Dimitri Launder is a UK-based artist and garden designer. After graduating from Camberwell College of Arts he developed a unique participatory photographic practice that involved the design, creation and construction of pinhole cameras. He has worked in a variety of pedagogic contexts. He is an alumnus of Camberwell College of Arts and Central Saint Martins College of Art and Design. Launder is engaged in the dialogue about Artist Led Culture Launder was co-founder of artist led space AREA 10 in Peckham, London.
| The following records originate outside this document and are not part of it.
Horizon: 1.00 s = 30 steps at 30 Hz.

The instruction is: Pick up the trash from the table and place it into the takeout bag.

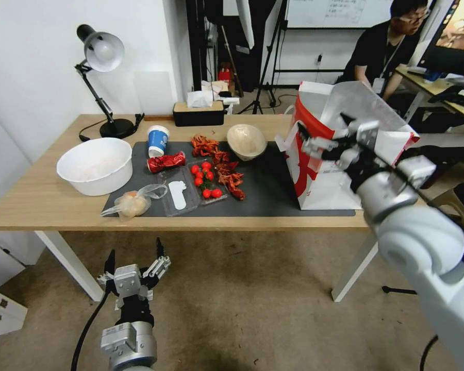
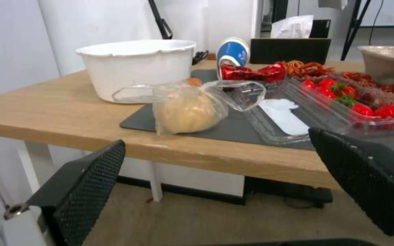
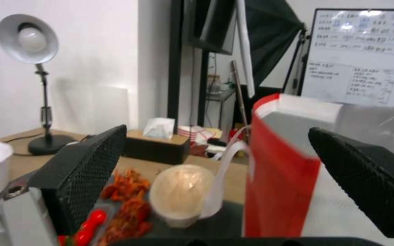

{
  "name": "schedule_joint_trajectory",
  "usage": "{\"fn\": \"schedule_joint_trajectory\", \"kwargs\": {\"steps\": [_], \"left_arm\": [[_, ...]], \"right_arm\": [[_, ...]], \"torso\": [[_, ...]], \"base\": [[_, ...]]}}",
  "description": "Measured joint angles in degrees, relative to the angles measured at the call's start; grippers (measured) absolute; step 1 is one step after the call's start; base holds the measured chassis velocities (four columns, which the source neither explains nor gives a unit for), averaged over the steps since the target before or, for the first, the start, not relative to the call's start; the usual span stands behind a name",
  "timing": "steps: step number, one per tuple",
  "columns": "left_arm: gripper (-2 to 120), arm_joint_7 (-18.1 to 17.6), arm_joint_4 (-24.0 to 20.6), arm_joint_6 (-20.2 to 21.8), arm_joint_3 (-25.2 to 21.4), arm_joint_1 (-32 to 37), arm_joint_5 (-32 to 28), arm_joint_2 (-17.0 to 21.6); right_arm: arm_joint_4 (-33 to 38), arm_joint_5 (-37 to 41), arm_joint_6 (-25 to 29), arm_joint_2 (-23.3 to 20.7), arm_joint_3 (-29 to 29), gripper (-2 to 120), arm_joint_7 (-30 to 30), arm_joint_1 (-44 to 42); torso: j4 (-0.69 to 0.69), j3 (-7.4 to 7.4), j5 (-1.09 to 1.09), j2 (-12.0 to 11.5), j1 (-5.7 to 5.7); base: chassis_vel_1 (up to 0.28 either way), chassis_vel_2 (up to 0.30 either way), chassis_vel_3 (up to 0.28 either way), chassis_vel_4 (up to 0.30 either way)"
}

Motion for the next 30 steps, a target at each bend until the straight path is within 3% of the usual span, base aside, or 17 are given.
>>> {"fn": "schedule_joint_trajectory", "kwargs": {"steps": [11, 14, 16, 17, 19, 23, 30], "left_arm": [[100, 0.2, 0.3, -0.5, 0.3, -0.1, 0.1, -0.1], [100, 0.2, 0.3, -0.8, 0.4, 0.0, 0.1, -0.1], [100, 0.2, 0.4, -1.2, 0.3, 0.0, -0.1, 0.1], [100, 0.2, 0.4, -1.2, 0.3, 0.0, -0.1, 0.1], [100, 0.2, 0.5, -1.2, 0.4, 0.0, -0.2, 0.4], [100, 0.2, 0.6, -1.2, 0.7, -0.1, -0.2, 0.3], [100, 0.2, 0.6, -1.1, 0.8, -0.1, -0.2, 0.5]], "right_arm": [[3.3, -5.9, 1.7, 2.8, 0.9, 100, -2.0, -10.7], [3.5, -9.8, 6.1, 4.8, 1.2, 100, -2.2, -16.5], [1.0, -18.7, 20.2, 10.0, 2.1, 100, -3.5, -25.5], [1.0, -18.7, 20.2, 10.0, 2.1, 100, -3.5, -25.5], [-1.1, -22.7, 29.4, 13.8, 2.7, 100, -4.6, -31.5], [-3.4, -26.0, 32.9, 16.5, 2.4, 100, -5.0, -35.0], [-5.5, -28.3, 33.9, 17.8, 1.6, 100, -5.2, -35.4]], "torso": [[0.02, 0.0, 0.0, 0.0, 0.01], [0.01, 0.0, 0.0, 0.0, 0.0], [0.0, 0.0, 0.0, 0.0, 0.0], [0.0, 0.0, 0.0, 0.0, 0.0], [0.01, 0.0, -0.02, 0.0, 0.0], [0.01, 0.0, -0.01, 0.0, 0.02], [0.02, 0.0, 0.0, 0.0, 0.02]], "base": [[0.0, 0.0, 0.0, 0.0], [0.0, 0.0, 0.0, 0.0], [0.0, 0.0, 0.0, 0.0], [0.0, 0.0, 0.0, 0.0], [0.0, 0.0, 0.0, 0.0], [0.0, 0.0, 0.0, 0.0], [0.0, 0.0, 0.0, 0.0]]}}
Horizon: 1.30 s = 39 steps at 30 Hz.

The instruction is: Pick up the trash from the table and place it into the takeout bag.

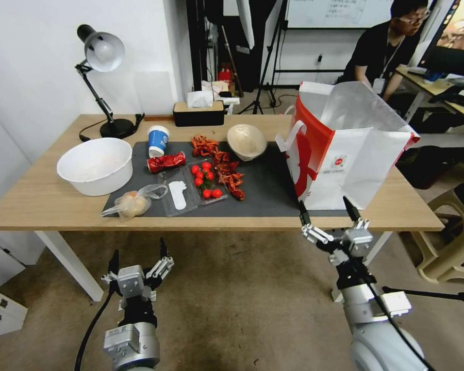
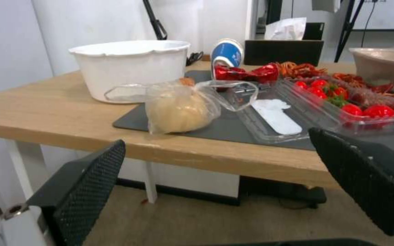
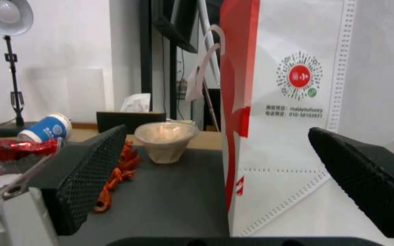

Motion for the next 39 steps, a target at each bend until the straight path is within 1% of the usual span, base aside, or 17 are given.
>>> {"fn": "schedule_joint_trajectory", "kwargs": {"steps": [7, 8, 11, 13, 14, 17, 19, 21, 23, 25, 26, 29, 30, 32, 33, 35, 39], "left_arm": [[100, -0.3, 0.2, -0.3, 0.0, 0.4, 0.0, 0.0], [100, -0.3, 0.2, -0.3, 0.0, 0.4, 0.0, 0.0], [100, -0.3, 0.2, -0.3, -0.1, 0.4, 0.0, 0.1], [100, -0.3, 0.4, -0.3, -0.1, 0.3, 0.0, 0.1], [100, -0.3, 0.4, -0.3, -0.1, 0.3, 0.0, 0.1], [100, -0.3, 0.6, -0.3, -0.2, 0.3, 0.0, 0.0], [100, -0.3, 0.6, -0.3, -0.2, 0.3, 0.0, -0.1], [100, -0.3, 0.6, -0.2, -0.4, 0.3, 0.0, -0.2], [100, -0.3, 0.6, -0.2, -0.5, 0.3, 0.0, -0.2], [100, -0.3, 0.6, -0.2, -0.8, 0.3, 0.0, -0.3], [100, -0.3, 0.6, -0.2, -0.8, 0.3, 0.0, -0.3], [100, -0.3, 0.6, -0.1, -1.1, 0.3, -0.1, -0.3], [100, -0.3, 0.6, -0.1, -1.1, 0.3, -0.1, -0.3], [100, -0.3, 0.6, -0.1, -1.1, 0.2, -0.1, -0.3], [100, -0.3, 0.6, -0.1, -1.1, 0.2, -0.1, -0.3], [100, -0.5, 0.7, 0.0, -1.1, 0.2, -0.1, -0.2], [100, -0.7, 0.7, 0.3, -1.1, 0.0, -0.1, -0.2]], "right_arm": [[-1.0, 0.4, -0.8, 0.1, -1.1, 100, -1.1, 0.6], [-1.5, 0.8, -1.3, 0.1, -2.1, 100, -1.7, 1.6], [-2.8, 1.3, -2.5, -0.3, -3.8, 100, -2.3, 4.3], [-5.2, 1.8, -4.3, -0.8, -7.7, 100, -2.2, 9.7], [-5.2, 1.8, -4.3, -0.8, -7.7, 100, -2.2, 9.7], [-7.8, 3.1, -7.4, -1.1, -12.2, 100, -1.5, 16.0], [-8.4, 3.3, -8.1, -1.1, -13.2, 100, -1.2, 17.4], [-10.7, 3.9, -10.8, -0.7, -17.8, 100, 0.1, 23.0], [-11.0, 3.9, -11.1, -0.6, -18.4, 100, 0.4, 23.8], [-13.4, 4.1, -14.4, 0.3, -22.9, 100, 3.2, 29.7], [-13.4, 4.1, -14.4, 0.3, -22.9, 100, 3.2, 29.7], [-15.8, 5.1, -19.1, 1.7, -27.0, 100, 7.3, 35.7], [-15.8, 5.1, -19.1, 1.7, -27.0, 100, 7.3, 35.7], [-17.2, 6.7, -22.8, 2.6, -29.2, 100, 10.4, 39.4], [-17.2, 6.7, -22.8, 2.6, -29.2, 100, 10.4, 39.4], [-19.3, 10.8, -26.4, 3.9, -31.8, 100, 14.3, 44.4], [-22.0, 13.5, -27.8, 5.7, -33.5, 100, 16.9, 48.9]], "torso": [[-0.01, 0.0, 0.0, 0.0, 0.0], [-0.03, 0.0, -0.01, 0.0, 0.0], [-0.01, 0.0, 0.0, 0.0, 0.0], [0.01, 0.0, 0.01, 0.0, 0.0], [0.01, 0.0, 0.01, 0.0, 0.0], [0.0, 0.0, 0.01, 0.0, 0.0], [0.01, 0.01, -0.01, 0.0, 0.0], [0.0, 0.01, 0.0, 0.0, 0.0], [0.0, 0.01, 0.0, 0.0, 0.0], [0.01, 0.01, -0.01, 0.0, 0.01], [0.01, 0.01, -0.01, 0.0, 0.01], [0.0, 0.01, -0.01, 0.0, 0.0], [0.0, 0.01, -0.01, 0.0, 0.0], [-0.01, 0.01, -0.01, 0.0, 0.0], [-0.01, 0.01, -0.01, 0.0, 0.0], [0.0, 0.01, -0.02, 0.0, 0.01], [0.0, 0.01, -0.01, 0.0, 0.01]], "base": [[0.0, 0.0, 0.0, 0.0], [0.0, 0.0, 0.0, 0.0], [0.0, 0.0, 0.0, 0.0], [0.0, 0.0, 0.0, 0.0], [0.0, 0.0, 0.0, 0.0], [0.0, 0.0, 0.0, 0.0], [0.0, 0.0, 0.0, 0.0], [0.0, 0.0, 0.0, 0.0], [0.0, 0.0, 0.0, 0.0], [0.0, 0.0, 0.0, 0.0], [0.0, 0.0, 0.0, 0.0], [0.0, 0.0, 0.0, 0.0], [0.0, 0.0, 0.0, 0.0], [0.0, 0.0, 0.0, 0.0], [0.0, 0.0, 0.0, 0.0], [0.0, 0.0, 0.0, 0.0], [0.0, 0.0, 0.0, 0.0]]}}
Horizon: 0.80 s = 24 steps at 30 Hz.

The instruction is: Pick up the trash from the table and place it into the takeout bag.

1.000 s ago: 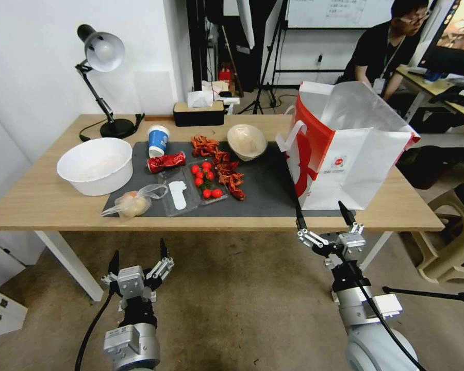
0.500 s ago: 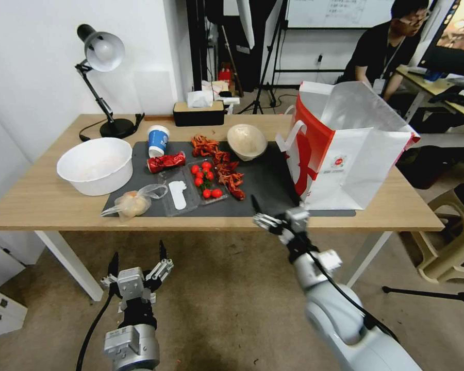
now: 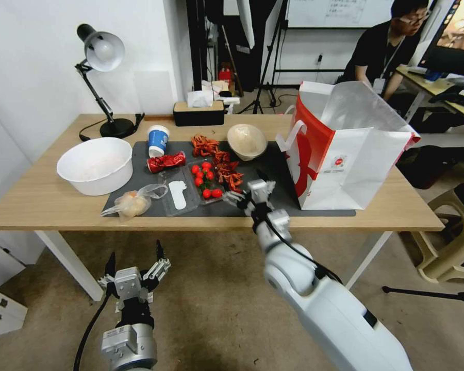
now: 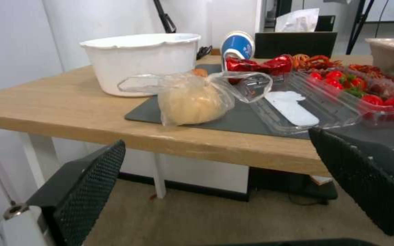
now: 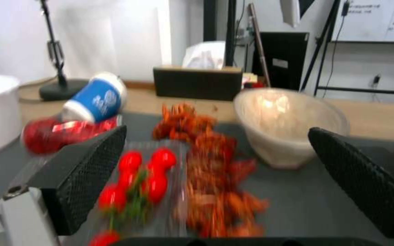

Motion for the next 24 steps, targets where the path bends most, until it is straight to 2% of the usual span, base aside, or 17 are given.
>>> {"fn": "schedule_joint_trajectory", "kwargs": {"steps": [5, 7, 13, 15, 24], "left_arm": [[100, -0.1, -0.1, 0.1, 0.0, 0.1, 0.0, -0.1], [100, -0.1, -0.2, 0.0, 0.0, 0.2, 0.0, -0.1], [100, -0.2, -0.3, -0.1, 0.0, 0.3, 0.0, 0.0], [100, -0.2, -0.4, -0.1, 0.0, 0.4, 0.0, 0.0], [100, -0.4, -0.6, -0.3, 0.0, 0.6, 0.0, 0.0]], "right_arm": [[-2.9, 5.3, -3.3, 3.2, -1.2, 100, 5.5, 4.6], [-4.8, 10.3, -5.7, 6.1, -1.4, 100, 10.6, 7.5], [-8.2, 12.8, -7.3, 9.7, -1.2, 100, 16.5, 10.2], [-9.9, 15.9, -8.7, 11.6, -0.5, 100, 21.0, 11.7], [-12.2, 22.1, -10.0, 13.7, 1.4, 100, 26.9, 13.6]], "torso": [[-0.01, 0.0, -0.01, 0.0, 0.0], [0.0, 0.0, 0.0, 0.0, 0.0], [0.0, -0.01, 0.01, 0.0, 0.0], [0.0, -0.01, 0.01, 0.0, 0.0], [-0.01, -0.01, 0.01, 0.0, 0.0]], "base": [[0.0, 0.0, 0.0, 0.0], [0.0, 0.0, 0.0, 0.0], [0.0, 0.0, 0.0, 0.0], [0.0, 0.0, 0.0, 0.0], [0.0, 0.0, 0.0, 0.0]]}}
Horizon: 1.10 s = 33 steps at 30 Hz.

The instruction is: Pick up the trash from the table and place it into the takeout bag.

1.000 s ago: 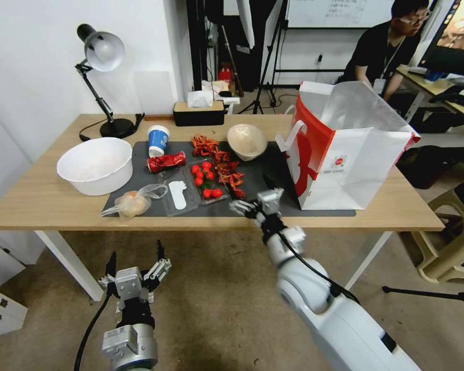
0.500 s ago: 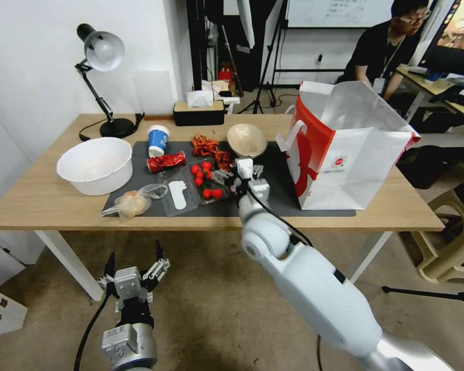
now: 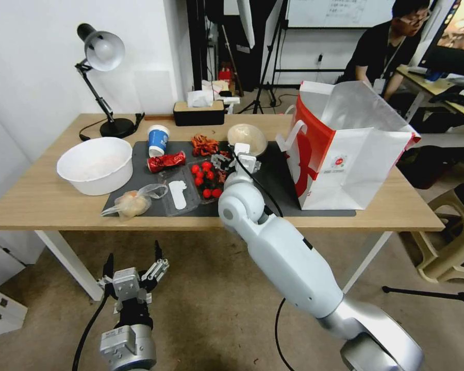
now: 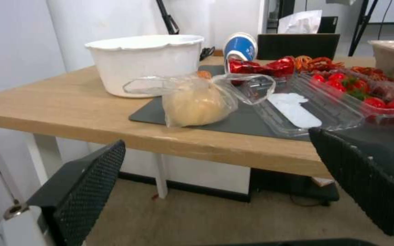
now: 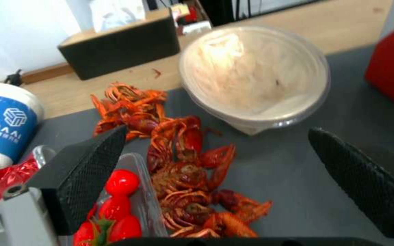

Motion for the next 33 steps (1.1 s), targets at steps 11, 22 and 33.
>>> {"fn": "schedule_joint_trajectory", "kwargs": {"steps": [11, 22, 33], "left_arm": [[100, 0.0, 0.2, -0.1, 0.1, -0.1, 0.0, -0.1], [100, 0.0, -0.2, -0.1, -0.1, 0.1, -0.2, 0.2], [100, 0.0, -0.2, 0.1, -0.2, 0.0, -0.3, 0.4]], "right_arm": [[-1.8, 7.0, 0.1, 0.8, 2.8, 100, 4.1, 1.9], [-4.0, 10.5, 0.2, 1.6, 4.7, 100, 6.0, 3.9], [-9.8, 12.9, 0.6, 3.1, 7.2, 100, 6.0, 7.8]], "torso": [[0.01, 0.0, 0.0, 0.0, 0.0], [0.0, 0.0, 0.0, 0.0, -0.01], [0.0, -0.01, 0.0, 0.0, -0.01]], "base": [[0.0, 0.0, 0.0, 0.0], [0.0, 0.0, 0.0, 0.0], [0.0, 0.0, 0.0, 0.0]]}}
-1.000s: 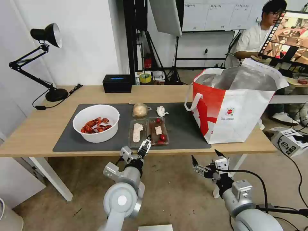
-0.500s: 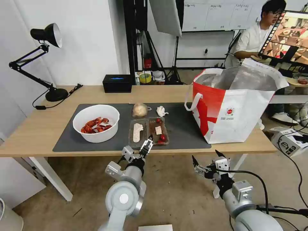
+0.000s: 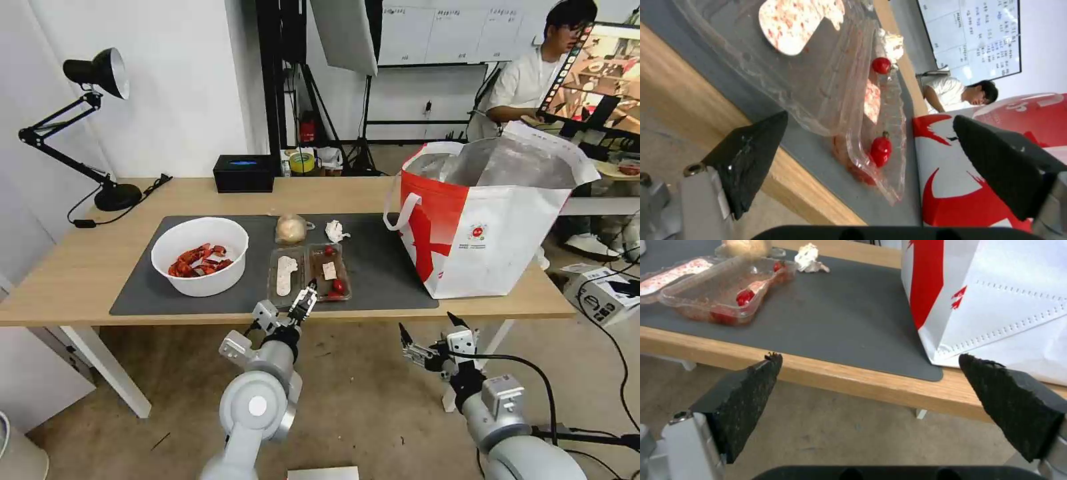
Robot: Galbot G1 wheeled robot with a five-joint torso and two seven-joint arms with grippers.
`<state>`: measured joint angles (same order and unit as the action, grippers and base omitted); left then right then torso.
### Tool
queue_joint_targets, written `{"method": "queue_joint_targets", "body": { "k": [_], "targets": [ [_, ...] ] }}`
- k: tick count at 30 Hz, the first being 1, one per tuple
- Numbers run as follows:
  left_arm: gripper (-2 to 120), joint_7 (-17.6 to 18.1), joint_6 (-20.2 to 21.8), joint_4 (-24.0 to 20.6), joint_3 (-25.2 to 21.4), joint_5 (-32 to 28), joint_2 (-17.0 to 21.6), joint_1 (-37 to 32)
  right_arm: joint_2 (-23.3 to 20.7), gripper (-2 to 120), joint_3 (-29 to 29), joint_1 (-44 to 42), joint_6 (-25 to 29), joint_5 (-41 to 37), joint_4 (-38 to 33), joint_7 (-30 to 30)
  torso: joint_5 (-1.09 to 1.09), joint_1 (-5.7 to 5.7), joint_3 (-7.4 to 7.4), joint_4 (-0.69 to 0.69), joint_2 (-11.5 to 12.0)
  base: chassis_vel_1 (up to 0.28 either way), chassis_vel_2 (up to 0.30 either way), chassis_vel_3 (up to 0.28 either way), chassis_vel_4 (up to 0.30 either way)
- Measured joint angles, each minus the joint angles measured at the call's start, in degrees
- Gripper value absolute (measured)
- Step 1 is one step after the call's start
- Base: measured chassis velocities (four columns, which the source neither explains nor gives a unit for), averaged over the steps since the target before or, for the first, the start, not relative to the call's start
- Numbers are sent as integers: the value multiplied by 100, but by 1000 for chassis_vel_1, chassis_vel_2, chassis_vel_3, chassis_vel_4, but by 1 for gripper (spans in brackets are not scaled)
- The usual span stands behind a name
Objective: Pick up the trash from the table and place it into the takeout bag.
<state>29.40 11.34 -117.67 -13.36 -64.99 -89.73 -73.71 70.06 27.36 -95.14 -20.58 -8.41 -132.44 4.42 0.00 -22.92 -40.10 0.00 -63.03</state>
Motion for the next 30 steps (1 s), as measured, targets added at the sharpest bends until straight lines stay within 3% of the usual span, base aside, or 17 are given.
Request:
{"method": "queue_joint_targets", "body": {
  "k": [19, 30],
  "targets": [
    [100, -27, -40, -90, -154, -187, 107, 229, 16, 100, -41, 45, 0, 16, 65, -1, 0, 0, 0, 0, 0, 0, 0, 0, 0],
    [100, -27, -44, -209, -229, -485, 499, 513, -2, 100, -46, 19, 0, 35, 39, -7, 0, 0, 0, 0, 0, 0, 0, 0, 0]
  ]
}}
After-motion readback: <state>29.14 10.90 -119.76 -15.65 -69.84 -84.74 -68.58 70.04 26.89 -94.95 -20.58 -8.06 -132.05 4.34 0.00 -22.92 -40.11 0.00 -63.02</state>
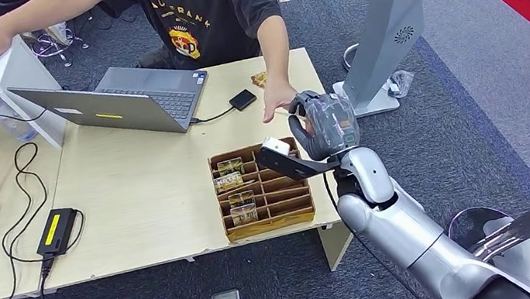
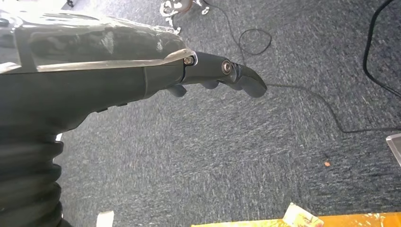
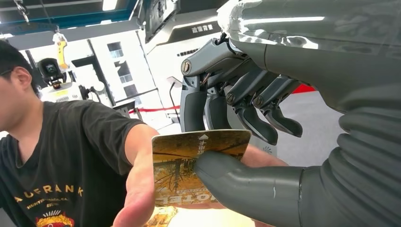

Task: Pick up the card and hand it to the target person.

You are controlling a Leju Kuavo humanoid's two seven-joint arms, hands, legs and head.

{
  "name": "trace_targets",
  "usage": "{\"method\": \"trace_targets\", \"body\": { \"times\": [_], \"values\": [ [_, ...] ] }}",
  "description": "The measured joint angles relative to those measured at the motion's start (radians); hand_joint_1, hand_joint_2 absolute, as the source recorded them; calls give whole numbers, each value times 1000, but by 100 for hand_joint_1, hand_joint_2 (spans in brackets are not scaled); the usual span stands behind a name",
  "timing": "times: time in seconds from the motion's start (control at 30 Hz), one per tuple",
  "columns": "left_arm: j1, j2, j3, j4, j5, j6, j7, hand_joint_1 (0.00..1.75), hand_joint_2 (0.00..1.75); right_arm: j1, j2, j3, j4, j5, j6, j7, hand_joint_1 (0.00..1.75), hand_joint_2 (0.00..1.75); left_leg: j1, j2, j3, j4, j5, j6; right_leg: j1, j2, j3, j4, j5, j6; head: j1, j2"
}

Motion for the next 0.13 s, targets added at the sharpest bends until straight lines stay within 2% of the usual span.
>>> {"method": "trace_targets", "body": {
  "times": [0.13],
  "values": [
    [-5,0,-2,0,-9,0,8,0,175,-49,24,0,64,-2,-2,-13,175,175,0,0,0,0,0,0,0,0,0,0,0,0,0,0]
  ]
}}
Launder is now known for his socially engaged practice as Artist Gardener and his role as co-director of Arbonauts. Dimitri Launder’s practice as Artist Gardener offers a gentle provocation to an apocalyptic view of urban ecological sustainability. His work often explores the liminal issues between public and private use of space, aspiring towards transformative urban propagation such as his work Apothecary Arboretum in the Arte Útil Archive . “Dimitri Launder is an ‘Artist Gardener’ who knows the political power of plants and isn’t afraid to use it” The Times 2011. He was research artist with Arts Catalyst initiating his Remedy for a City project.

Amongst others Launder's work has been commissioned by CCA Gallery Glasgow, South London Gallery, Geoffreys Museum, Tate Britain & Tate Modern, Glasgow Lighthouse and Southwark Council.